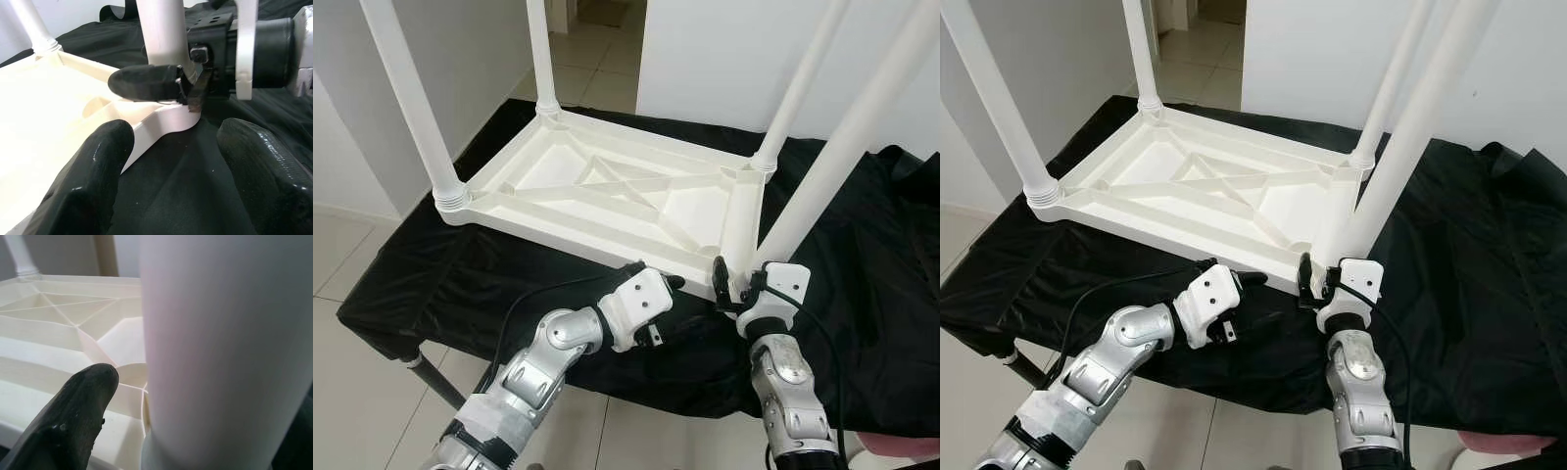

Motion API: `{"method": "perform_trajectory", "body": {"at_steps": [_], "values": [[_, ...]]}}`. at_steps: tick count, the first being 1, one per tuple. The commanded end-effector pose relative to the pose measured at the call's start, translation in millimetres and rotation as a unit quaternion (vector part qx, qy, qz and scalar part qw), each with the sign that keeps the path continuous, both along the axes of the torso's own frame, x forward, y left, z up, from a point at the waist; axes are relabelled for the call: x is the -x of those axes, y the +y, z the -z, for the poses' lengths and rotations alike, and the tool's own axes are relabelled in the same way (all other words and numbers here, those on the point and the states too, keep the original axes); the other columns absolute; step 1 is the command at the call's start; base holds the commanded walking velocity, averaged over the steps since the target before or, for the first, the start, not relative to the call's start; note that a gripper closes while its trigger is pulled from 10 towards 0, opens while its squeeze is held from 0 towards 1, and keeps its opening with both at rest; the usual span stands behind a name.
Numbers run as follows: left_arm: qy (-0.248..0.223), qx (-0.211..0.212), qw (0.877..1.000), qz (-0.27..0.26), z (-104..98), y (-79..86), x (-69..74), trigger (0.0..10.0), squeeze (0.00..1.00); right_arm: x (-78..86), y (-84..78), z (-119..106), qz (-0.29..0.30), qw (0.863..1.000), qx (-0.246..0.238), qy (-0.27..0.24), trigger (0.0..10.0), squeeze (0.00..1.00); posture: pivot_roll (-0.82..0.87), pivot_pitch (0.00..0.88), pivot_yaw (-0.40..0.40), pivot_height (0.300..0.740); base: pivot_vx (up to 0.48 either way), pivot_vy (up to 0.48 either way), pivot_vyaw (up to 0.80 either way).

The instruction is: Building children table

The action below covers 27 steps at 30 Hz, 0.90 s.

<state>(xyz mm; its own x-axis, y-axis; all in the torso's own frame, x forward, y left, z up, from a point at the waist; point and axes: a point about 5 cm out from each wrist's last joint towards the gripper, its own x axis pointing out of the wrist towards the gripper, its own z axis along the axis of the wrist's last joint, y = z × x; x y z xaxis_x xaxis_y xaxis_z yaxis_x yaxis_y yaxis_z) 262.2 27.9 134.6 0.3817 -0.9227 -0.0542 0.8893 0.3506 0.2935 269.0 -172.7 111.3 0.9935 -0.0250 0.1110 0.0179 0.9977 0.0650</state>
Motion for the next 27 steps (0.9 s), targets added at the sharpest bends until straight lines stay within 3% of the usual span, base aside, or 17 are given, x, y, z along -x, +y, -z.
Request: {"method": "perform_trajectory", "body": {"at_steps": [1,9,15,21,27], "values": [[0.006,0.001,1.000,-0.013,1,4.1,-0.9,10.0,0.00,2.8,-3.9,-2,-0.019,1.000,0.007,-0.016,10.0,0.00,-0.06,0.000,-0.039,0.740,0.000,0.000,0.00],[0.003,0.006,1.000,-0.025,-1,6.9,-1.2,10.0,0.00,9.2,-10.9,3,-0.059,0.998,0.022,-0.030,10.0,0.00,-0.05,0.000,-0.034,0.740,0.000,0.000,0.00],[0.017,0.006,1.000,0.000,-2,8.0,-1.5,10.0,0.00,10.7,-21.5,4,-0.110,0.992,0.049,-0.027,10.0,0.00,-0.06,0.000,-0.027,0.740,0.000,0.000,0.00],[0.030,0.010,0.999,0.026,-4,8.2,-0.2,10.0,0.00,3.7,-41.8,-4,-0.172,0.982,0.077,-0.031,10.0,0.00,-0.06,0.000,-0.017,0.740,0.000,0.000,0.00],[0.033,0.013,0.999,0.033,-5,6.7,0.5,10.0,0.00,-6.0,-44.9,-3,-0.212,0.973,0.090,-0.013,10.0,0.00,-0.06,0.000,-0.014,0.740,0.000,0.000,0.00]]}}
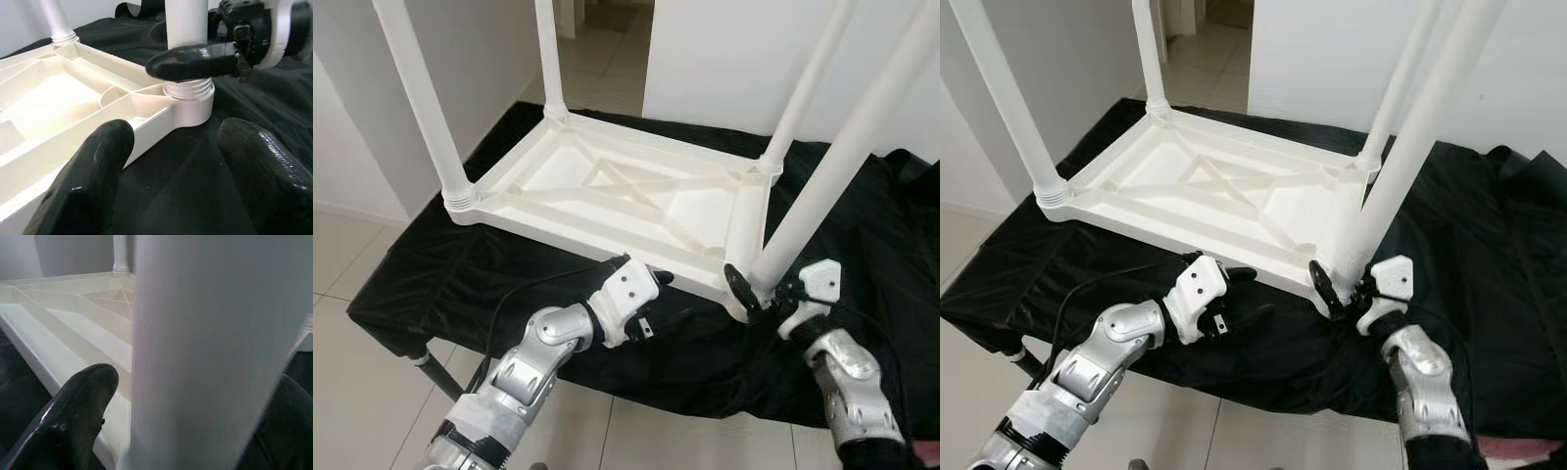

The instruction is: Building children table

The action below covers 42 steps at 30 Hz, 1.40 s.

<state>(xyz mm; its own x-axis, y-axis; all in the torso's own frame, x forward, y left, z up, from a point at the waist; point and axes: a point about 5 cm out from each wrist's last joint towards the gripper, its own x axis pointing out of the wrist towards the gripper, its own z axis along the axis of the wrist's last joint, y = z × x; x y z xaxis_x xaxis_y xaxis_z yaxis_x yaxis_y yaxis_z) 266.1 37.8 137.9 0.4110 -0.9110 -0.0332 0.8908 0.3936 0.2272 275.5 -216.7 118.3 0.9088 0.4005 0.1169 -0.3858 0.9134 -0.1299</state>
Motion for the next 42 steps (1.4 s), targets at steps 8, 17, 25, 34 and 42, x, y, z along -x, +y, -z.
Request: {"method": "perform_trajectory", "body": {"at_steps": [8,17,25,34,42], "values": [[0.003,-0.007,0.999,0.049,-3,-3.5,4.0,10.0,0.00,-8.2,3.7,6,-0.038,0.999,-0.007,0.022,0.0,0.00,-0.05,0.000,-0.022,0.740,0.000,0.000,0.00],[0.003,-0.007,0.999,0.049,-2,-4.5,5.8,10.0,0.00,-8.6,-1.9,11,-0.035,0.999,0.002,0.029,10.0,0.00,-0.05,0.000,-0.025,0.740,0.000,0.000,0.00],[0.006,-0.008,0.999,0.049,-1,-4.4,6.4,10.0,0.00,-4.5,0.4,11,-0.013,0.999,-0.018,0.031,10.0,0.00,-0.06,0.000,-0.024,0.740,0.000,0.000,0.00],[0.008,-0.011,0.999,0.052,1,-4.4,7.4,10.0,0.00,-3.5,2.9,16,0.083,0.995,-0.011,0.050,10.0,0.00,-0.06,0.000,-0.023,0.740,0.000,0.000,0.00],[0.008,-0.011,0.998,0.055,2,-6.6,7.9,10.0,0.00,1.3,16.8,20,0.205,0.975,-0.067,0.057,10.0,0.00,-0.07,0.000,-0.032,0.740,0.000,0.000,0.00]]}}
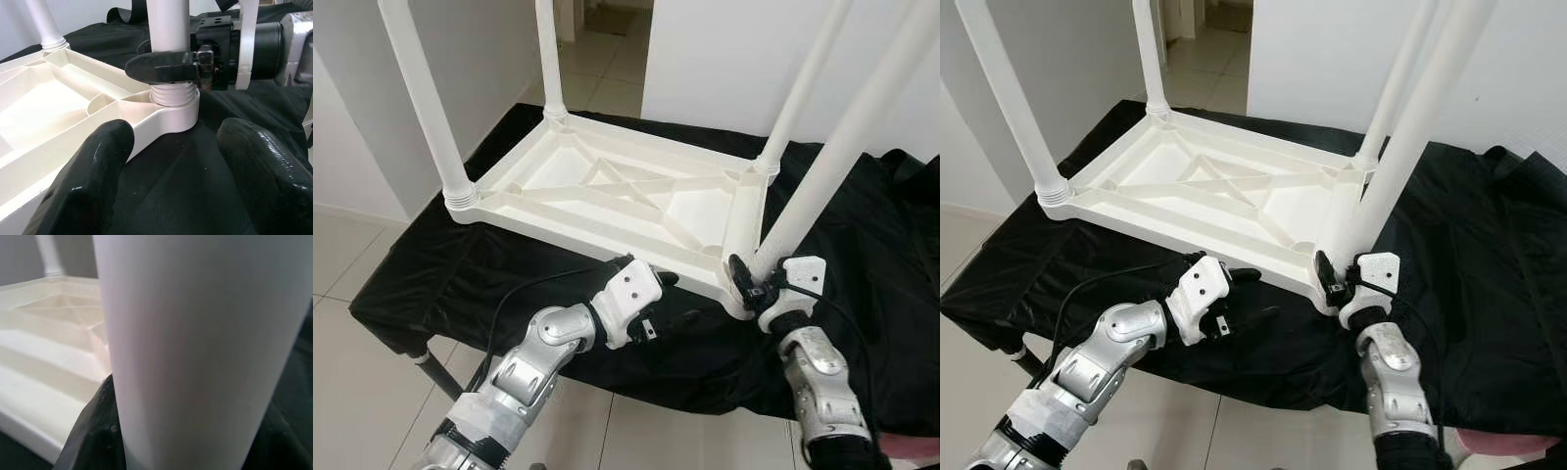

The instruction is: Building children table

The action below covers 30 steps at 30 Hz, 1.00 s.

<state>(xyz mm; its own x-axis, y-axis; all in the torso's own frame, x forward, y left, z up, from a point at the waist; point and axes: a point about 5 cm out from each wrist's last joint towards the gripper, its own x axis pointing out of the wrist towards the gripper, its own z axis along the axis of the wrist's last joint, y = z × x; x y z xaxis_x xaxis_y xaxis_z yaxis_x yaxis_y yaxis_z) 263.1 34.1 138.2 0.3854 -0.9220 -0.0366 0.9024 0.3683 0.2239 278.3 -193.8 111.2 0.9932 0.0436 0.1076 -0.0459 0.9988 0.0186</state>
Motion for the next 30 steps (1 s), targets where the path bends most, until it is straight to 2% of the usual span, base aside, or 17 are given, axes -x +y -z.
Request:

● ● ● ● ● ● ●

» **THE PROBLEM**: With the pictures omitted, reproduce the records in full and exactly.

» **EXPECTED OUTPUT**:
Motion API: `{"method": "perform_trajectory", "body": {"at_steps": [_], "values": [[_, ...]]}}`. at_steps: tick count, the first being 1, one per tuple. The commanded end-effector pose relative to the pose measured at the call's start, translation in millimetres and rotation as a unit quaternion (vector part qx, qy, qz and scalar part qw), each with the sign that keeps the path continuous, both along the axes of the torso's own frame, x forward, y left, z up, from a point at the waist; axes are relabelled for the call: x is the -x of those axes, y the +y, z the -z, for the poses' lengths and rotations alike, and the tool's own axes are relabelled in the same way (all other words and numbers here, those on the point and the states too, keep the original axes); the other columns absolute; step 1 is the command at the call's start; base holds the commanded walking velocity, averaged over the steps since the target before or, for the first, the start, not relative to the call's start; note that a gripper closes while its trigger is pulled from 10 towards 0, opens while its squeeze is held from 0 towards 1, and keeps its opening with both at rest; the usual span stands behind a name.
Numbers run as follows: left_arm: qy (-0.248..0.223), qx (-0.211..0.212), qw (0.877..1.000), qz (-0.27..0.26), z (-104..98), y (-79..86), x (-69..74), trigger (0.0..10.0), squeeze (0.00..1.00); right_arm: x (-78..86), y (-84..78), z (-119..106), qz (-0.29..0.30), qw (0.863..1.000), qx (-0.246..0.238), qy (-0.27..0.24), trigger (0.0..10.0), squeeze (0.00..1.00); posture: pivot_roll (-0.82..0.87), pivot_pitch (0.00..0.88), pivot_yaw (-0.40..0.40), pivot_height (0.300..0.740); base: pivot_vx (up to 0.48 either way), pivot_vy (up to 0.48 either way), pivot_vyaw (up to 0.80 either way).

The instruction is: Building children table

The action below covers 27 steps at 30 Hz, 0.90 s.

<state>(xyz mm; its own x-axis, y-axis; all in the torso's own frame, x forward, y left, z up, from a point at the waist; point and axes: a point about 5 cm out from each wrist's last joint towards the gripper, its own x axis pointing out of the wrist towards the gripper, its own z axis along the axis of the wrist's last joint, y = z × x; x y z xaxis_x xaxis_y xaxis_z yaxis_x yaxis_y yaxis_z) 262.2 27.9 134.6 0.3817 -0.9227 -0.0542 0.8893 0.3506 0.2935 269.0 -172.7 111.3 0.9935 -0.0250 0.1110 0.0179 0.9977 0.0650</state>
Motion for the next 27 steps (0.9 s), targets added at the sharpest bends until straight lines stay within 3% of the usual span, base aside, or 17 are given, x, y, z along -x, +y, -z.
Request: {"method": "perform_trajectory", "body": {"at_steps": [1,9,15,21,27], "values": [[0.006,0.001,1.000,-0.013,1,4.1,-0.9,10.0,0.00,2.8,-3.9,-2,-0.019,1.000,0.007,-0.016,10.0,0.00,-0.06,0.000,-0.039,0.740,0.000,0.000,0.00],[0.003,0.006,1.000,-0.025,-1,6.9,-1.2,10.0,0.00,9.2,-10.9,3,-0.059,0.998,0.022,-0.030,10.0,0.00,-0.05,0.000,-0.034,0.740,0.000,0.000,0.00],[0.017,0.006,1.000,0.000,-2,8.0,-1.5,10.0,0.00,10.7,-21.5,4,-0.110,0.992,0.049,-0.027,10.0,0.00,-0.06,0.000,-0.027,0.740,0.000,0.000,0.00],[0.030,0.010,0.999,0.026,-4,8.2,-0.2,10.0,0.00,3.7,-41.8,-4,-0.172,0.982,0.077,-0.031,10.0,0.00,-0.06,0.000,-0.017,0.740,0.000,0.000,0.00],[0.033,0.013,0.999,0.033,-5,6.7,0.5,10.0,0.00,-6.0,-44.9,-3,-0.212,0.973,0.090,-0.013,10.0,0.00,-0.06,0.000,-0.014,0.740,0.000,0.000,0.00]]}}

The instruction is: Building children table

The action below covers 42 steps at 30 Hz, 1.40 s.

<state>(xyz mm; its own x-axis, y-axis; all in the torso's own frame, x forward, y left, z up, from a point at the waist; point and axes: a point about 5 cm out from each wrist's last joint towards the gripper, its own x axis pointing out of the wrist towards the gripper, its own z axis along the axis of the wrist's last joint, y = z × x; x y z xaxis_x xaxis_y xaxis_z yaxis_x yaxis_y yaxis_z) 266.1 37.8 137.9 0.4110 -0.9110 -0.0332 0.8908 0.3936 0.2272 275.5 -216.7 118.3 0.9088 0.4005 0.1169 -0.3858 0.9134 -0.1299</state>
Motion for the next 42 steps (1.4 s), targets at steps 8, 17, 25, 34 and 42, x, y, z along -x, +y, -z.
Request: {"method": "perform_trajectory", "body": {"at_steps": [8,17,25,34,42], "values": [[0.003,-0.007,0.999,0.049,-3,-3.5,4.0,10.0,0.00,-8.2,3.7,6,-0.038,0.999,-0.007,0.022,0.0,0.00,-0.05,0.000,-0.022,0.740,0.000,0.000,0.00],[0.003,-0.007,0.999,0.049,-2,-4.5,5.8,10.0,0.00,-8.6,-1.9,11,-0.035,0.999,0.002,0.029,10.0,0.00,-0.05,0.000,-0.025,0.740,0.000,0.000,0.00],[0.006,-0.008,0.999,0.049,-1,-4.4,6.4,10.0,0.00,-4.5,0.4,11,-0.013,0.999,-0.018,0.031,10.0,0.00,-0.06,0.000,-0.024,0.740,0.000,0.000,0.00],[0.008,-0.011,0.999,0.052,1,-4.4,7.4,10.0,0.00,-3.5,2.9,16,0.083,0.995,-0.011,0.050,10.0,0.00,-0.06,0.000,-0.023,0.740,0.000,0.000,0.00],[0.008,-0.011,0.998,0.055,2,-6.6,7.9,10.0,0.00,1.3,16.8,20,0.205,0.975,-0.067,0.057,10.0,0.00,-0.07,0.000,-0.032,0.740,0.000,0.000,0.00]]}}

The instruction is: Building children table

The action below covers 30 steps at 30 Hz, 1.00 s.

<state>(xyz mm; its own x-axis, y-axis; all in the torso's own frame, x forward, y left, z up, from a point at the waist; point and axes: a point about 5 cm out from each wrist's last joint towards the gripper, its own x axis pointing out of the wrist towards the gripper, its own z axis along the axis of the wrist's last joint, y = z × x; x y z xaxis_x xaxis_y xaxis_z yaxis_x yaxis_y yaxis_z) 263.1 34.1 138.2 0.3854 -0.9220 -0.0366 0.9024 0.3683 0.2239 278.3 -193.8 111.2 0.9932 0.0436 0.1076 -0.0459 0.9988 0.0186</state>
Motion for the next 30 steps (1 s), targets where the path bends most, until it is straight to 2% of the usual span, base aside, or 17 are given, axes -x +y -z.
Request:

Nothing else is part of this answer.